At Yale, Hannah Dickson carved a path to leadership
Hannah Dickson says her Yale years have been, in effect, a primer on leadership.
Not least due to her prominent roles in Davenport College, the graduating senior and Air Force ROTC cadet has learned and observed how organizations structure their operations, gather and assess data, and make all manner of decisions.
Along the way, Dickson also spent a summer at an international think tank in London; worked as a U.S. Congressional intern in Washington, D.C.; served as a student assistant in the Yale Office of the General Counsel; and been a trusted hand at the Center for the Study of Corporate Law and the Yale University Art Gallery. She ultimately served as co-president of the Davenport College Council.
“I wanted experiences that would give me insight into different branches of government and different institutions,” said Dickson, a double major in history and political science. “It’s cool to see how it all works. But the only thing I really had a plan for was going into the Air Force.”
She’s proudly sticking to it.
Both of Dickson’s parents serve in the U.S. Air Force. In the next month, Dickson will leave her native Texas and continue her military training as a new member of the Air Force Reserves.

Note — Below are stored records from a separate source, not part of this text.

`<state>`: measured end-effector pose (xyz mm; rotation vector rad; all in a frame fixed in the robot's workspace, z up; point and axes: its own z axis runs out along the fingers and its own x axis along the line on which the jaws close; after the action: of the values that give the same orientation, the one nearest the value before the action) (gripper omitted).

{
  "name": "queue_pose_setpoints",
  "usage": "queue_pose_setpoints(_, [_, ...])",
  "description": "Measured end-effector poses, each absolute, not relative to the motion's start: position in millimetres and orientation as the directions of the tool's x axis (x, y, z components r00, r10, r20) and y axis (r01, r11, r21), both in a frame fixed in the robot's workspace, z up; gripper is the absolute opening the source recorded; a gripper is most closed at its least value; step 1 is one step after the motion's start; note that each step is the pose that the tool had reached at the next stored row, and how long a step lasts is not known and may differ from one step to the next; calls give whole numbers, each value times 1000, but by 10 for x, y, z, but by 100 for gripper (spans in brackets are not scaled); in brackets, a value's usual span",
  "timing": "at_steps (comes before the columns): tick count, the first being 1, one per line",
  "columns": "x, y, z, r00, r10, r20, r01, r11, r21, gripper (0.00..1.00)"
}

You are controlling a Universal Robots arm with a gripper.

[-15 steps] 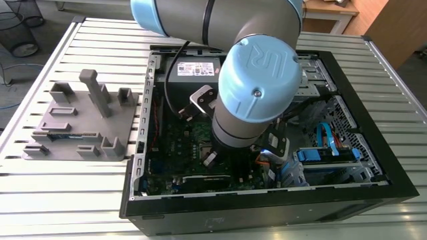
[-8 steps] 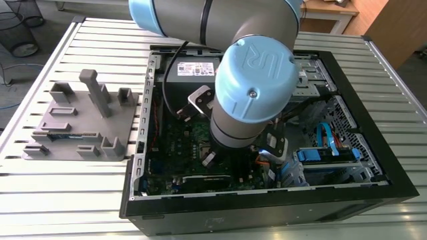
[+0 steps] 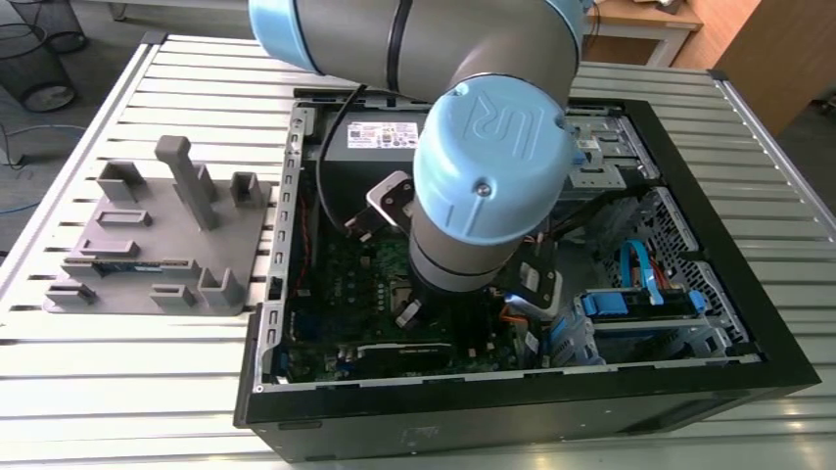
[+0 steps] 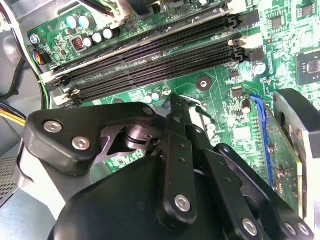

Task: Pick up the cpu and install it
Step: 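Install the first cpu locking lever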

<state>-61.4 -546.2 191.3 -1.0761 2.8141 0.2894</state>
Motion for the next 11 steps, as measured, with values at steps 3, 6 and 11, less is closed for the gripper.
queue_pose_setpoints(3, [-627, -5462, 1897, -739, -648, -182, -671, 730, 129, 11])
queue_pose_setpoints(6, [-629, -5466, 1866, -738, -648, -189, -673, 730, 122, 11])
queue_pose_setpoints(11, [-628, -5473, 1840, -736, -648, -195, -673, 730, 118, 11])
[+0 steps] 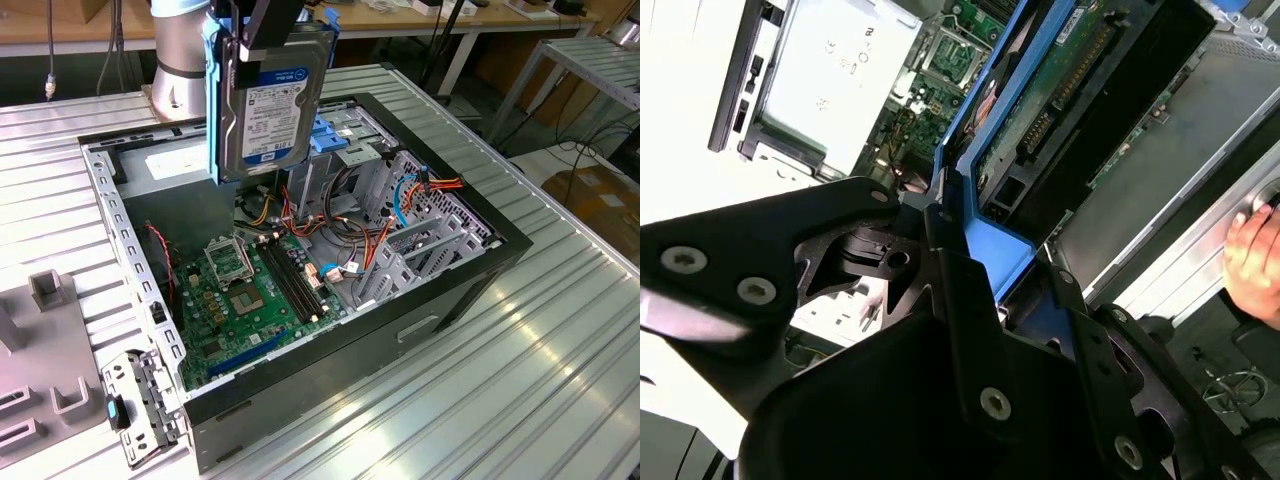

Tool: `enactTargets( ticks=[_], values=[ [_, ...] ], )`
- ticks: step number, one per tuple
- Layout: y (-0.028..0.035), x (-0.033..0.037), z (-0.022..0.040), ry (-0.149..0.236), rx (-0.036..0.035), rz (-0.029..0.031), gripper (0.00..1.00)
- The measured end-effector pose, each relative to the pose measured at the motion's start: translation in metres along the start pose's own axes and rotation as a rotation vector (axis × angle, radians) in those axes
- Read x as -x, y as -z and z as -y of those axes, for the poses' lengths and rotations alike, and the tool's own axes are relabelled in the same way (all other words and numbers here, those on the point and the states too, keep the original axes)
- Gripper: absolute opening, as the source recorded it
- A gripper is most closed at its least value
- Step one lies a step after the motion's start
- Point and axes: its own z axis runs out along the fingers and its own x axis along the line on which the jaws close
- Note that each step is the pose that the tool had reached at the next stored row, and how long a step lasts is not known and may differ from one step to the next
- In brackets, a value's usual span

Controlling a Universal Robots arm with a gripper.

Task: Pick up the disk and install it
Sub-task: 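Insert the disk into the insertion slot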

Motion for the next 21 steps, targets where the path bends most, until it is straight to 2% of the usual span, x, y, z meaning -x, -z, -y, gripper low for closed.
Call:
enactTargets(
  ticks=[21],
  values=[
    [0.0,-0.0069,0.0012,0.0,0.0,-0.0001,0.37]
  ],
)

Later in the year, she’ll be stationed at Patrick Air Force Base in Brevard County, Florida. There she’ll conduct search and rescue missions as a Combat Systems Officer on an HC-130 military transport aircraft.
Dickson said she’ll be taking a couple of important Yale attributes with her: confidence and a sense of community.
“One thing that draws a lot of people to Yale is the residential college system, and I definitely wanted to capitalize on that,” she said. “I loved all four years of it, particularly being a FroCo [counseling first-years] and helping to make a difference in people’s lives.”
Likewise, Dickson’s confidence grew as she pushed herself physically and intellectually.
She recalled early morning ROTC training sessions at Payne Whitney Gym; intense days working for the Henry Jackson Society in London, where she helped prepare a report on trends in violent extremism and terrorism in online communities; and the satisfaction of finding her academic calling.
“College makes you more open minded,” she said. “I try to bring that approach to all of the things I do.”